Localization, supersymmetric gauge theories and toric geometry
- Location: Häggsalen, Ångströmslaboratoriet, Lägerhyddsvägen 1, Uppsala
- Doctoral student: Winding, Jacob
- About the dissertation
- Organiser: Teoretisk fysik
- Contact person: Winding, Jacob
Gauge theories is one of the most pervasive and important subject of modern theoretical physics, and there are still many things about them we do not understand. In particular dealing with strongly coupled theories where normal perturbative techniques do not apply is a fundamental open problem. In this thesis, we study a particular class of toy-models that have supersymmetry, which makes them much easier to deal with. We employ the mathematical technique of localization, which for supersymmetric theories lets us evaluate certain path integrals exactly and for any value of the coupling.

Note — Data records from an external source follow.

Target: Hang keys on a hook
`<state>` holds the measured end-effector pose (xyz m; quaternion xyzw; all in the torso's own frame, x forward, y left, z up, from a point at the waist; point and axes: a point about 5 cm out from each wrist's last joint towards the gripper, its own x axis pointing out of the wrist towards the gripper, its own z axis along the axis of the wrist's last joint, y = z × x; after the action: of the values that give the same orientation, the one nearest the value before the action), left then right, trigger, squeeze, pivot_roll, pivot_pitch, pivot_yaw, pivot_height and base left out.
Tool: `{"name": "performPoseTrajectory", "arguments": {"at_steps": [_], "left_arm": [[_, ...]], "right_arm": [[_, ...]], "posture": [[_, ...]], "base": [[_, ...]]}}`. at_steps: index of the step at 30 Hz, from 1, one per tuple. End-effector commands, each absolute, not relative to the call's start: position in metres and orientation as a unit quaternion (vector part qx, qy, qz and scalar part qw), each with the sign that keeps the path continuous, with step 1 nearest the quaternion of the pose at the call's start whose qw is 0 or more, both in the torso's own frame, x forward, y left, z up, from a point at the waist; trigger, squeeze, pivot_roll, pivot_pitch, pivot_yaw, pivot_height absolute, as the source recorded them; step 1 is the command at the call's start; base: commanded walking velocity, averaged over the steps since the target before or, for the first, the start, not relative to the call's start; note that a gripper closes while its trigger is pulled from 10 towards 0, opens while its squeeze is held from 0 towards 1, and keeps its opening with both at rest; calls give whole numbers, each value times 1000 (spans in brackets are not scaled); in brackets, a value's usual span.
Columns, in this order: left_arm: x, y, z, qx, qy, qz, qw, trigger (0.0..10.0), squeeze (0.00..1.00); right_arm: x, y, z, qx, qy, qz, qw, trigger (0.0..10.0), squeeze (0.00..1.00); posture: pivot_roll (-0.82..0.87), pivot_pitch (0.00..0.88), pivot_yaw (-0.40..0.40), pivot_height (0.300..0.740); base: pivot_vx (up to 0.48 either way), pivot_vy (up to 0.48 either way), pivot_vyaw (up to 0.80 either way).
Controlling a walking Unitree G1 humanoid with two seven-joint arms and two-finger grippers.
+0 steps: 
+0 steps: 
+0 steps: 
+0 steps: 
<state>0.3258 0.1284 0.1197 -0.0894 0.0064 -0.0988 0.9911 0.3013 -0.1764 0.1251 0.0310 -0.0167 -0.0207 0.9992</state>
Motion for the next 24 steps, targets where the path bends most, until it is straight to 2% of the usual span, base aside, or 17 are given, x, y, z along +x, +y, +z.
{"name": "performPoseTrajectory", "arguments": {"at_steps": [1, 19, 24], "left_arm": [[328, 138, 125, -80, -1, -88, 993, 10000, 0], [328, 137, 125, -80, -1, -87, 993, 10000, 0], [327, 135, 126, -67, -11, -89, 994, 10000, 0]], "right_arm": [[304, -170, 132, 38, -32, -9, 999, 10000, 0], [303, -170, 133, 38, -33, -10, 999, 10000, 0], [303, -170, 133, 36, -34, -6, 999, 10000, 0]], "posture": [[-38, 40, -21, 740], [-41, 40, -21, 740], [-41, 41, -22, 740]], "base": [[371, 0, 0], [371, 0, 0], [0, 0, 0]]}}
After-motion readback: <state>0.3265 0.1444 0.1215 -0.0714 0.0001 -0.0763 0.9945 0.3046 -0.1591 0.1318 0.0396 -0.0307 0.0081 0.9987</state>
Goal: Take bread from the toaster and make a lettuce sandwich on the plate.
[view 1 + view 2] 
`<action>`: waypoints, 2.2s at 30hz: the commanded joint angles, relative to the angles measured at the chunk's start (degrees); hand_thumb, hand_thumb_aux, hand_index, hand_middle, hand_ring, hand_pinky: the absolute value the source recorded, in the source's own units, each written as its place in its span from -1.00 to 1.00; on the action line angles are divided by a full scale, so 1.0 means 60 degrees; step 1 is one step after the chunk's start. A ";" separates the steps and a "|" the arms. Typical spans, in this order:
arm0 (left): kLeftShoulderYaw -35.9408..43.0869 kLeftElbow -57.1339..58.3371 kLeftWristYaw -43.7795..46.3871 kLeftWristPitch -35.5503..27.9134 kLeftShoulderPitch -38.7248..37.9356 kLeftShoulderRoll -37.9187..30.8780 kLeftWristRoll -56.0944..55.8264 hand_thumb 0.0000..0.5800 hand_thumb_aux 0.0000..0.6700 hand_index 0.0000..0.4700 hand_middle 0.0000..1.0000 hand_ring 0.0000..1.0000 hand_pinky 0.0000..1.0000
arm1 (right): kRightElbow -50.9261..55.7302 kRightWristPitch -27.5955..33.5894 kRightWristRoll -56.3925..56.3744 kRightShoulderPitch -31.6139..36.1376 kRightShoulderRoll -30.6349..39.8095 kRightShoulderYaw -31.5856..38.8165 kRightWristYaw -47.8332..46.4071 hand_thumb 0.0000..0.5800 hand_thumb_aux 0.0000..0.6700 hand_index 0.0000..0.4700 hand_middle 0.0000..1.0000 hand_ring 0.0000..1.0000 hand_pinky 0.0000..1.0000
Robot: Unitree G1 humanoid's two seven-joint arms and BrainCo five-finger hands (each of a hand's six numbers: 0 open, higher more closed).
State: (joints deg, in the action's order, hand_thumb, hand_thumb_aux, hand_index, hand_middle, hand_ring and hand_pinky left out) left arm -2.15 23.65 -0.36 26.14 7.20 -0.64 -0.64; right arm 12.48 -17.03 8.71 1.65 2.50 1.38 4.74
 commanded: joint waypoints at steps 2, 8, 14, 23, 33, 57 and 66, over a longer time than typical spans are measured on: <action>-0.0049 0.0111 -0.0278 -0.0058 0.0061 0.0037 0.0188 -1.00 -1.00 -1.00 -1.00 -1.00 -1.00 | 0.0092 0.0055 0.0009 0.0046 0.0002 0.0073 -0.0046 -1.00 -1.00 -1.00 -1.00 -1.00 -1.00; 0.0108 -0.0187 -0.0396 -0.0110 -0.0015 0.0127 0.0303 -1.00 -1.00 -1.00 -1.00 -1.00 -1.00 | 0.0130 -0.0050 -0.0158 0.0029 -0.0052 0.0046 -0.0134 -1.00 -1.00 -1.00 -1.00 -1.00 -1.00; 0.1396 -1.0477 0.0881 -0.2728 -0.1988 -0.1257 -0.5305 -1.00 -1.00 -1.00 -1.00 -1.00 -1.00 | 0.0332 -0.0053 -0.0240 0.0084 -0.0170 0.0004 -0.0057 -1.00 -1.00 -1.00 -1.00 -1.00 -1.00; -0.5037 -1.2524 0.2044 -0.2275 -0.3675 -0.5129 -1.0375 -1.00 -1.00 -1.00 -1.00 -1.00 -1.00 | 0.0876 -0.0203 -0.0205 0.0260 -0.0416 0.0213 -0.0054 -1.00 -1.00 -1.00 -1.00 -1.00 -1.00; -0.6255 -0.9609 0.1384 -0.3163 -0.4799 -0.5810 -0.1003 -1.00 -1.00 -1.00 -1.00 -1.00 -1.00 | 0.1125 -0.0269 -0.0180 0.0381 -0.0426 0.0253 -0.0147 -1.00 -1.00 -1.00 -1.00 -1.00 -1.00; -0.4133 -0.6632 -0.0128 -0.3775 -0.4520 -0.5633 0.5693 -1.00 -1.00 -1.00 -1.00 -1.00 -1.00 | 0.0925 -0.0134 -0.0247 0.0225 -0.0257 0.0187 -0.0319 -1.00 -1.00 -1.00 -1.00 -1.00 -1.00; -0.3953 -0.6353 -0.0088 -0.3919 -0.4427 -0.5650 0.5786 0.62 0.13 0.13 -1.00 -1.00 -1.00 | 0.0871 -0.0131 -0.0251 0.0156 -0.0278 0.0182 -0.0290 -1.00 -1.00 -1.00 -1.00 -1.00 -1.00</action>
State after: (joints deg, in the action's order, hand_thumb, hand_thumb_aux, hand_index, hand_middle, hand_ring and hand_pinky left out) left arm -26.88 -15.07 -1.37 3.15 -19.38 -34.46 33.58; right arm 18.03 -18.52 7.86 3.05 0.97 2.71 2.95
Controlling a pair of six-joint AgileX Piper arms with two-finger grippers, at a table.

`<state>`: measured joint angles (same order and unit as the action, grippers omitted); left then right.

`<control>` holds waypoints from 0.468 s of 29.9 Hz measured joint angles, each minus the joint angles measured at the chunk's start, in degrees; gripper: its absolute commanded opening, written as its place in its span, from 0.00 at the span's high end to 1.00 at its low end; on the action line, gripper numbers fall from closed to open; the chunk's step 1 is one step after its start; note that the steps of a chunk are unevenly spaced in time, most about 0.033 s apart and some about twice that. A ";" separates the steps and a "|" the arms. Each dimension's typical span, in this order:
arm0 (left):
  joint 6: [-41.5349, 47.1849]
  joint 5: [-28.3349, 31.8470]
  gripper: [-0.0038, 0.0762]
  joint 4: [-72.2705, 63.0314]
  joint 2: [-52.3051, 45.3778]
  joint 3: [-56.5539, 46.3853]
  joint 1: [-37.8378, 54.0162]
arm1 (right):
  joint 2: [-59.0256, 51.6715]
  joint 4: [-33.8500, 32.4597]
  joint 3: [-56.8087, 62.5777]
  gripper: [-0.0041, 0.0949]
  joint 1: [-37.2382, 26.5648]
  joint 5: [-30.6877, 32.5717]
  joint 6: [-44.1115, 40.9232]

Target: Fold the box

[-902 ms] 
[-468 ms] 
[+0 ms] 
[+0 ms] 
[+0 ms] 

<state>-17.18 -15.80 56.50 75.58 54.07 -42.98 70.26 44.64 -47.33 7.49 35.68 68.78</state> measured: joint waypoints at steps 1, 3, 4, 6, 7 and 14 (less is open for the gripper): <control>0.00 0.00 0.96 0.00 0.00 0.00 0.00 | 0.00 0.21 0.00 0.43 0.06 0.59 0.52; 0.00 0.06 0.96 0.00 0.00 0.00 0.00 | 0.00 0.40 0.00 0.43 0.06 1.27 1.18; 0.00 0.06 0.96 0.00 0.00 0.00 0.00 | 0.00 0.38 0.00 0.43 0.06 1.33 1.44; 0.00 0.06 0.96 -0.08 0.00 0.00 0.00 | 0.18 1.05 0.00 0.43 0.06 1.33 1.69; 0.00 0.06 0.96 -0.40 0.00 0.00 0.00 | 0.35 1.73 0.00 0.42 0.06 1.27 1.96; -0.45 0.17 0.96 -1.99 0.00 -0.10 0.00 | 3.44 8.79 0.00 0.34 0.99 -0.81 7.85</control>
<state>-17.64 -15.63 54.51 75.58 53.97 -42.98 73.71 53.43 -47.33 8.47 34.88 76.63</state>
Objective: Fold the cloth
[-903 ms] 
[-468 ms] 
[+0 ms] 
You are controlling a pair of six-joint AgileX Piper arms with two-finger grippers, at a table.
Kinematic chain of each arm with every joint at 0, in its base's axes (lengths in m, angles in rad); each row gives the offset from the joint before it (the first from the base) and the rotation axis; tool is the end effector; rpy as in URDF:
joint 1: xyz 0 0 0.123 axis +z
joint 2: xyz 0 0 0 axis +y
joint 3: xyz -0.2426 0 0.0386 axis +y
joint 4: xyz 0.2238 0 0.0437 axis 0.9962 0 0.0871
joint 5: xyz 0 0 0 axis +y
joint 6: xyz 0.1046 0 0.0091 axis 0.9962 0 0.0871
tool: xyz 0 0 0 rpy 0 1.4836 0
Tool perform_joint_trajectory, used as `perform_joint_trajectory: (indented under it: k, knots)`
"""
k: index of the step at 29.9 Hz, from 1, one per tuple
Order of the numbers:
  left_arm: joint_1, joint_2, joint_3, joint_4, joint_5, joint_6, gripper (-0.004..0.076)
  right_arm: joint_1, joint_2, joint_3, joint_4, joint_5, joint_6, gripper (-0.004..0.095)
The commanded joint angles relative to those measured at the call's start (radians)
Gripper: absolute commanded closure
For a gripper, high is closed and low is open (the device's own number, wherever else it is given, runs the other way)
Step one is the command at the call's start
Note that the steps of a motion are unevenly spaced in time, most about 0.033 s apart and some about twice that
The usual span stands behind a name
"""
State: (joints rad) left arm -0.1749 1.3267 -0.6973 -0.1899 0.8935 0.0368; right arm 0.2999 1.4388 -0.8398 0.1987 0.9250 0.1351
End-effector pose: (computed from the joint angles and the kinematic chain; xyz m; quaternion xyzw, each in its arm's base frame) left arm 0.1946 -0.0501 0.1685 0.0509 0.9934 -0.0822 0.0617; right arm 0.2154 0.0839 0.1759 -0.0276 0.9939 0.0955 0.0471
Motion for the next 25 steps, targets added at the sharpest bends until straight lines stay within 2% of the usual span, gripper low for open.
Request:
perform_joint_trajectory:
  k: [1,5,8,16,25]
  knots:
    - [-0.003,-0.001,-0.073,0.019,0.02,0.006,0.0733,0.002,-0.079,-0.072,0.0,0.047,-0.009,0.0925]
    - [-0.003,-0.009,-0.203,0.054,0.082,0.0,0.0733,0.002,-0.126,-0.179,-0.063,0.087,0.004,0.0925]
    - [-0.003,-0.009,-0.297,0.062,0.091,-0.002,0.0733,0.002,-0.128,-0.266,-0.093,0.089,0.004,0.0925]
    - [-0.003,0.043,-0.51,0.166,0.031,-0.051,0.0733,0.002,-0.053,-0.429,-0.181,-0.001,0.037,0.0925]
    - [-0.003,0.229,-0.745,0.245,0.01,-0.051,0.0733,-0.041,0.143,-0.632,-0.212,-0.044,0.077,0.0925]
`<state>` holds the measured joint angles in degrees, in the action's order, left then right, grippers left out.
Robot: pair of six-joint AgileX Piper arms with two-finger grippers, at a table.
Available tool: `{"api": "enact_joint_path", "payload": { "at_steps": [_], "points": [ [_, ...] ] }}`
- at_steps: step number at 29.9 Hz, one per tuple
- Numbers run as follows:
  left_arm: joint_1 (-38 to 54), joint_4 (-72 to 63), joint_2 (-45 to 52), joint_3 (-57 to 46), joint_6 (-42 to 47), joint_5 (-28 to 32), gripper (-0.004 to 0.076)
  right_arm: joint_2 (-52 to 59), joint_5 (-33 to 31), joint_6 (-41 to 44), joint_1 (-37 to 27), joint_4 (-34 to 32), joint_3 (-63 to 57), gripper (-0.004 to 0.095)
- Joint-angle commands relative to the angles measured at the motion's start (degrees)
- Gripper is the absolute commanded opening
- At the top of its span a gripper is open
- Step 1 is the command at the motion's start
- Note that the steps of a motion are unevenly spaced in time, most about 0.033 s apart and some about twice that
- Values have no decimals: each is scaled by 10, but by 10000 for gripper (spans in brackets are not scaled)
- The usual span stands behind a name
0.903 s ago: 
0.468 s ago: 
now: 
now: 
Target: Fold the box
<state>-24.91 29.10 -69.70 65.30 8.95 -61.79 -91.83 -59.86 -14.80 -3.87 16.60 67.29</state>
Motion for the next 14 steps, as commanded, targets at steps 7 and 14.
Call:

This is used to study the 5d N=1 theories placed on toric Sasaki-Einstein manifolds and compute their partition functions, finding that they factorize into a product of contributions from each closed Reeb orbit of the manifold. This computation leads us to define two new hierarchies of special functions associated to these manifolds, and we study their properties. Finally, we use the 5d N=1 theories to construct new 4d N=2 theories on a large class of curved backgrounds. These theories have some interesting features, such as supporting both instantons and anti-instantons, and having a position-dependent complexified coupling constant.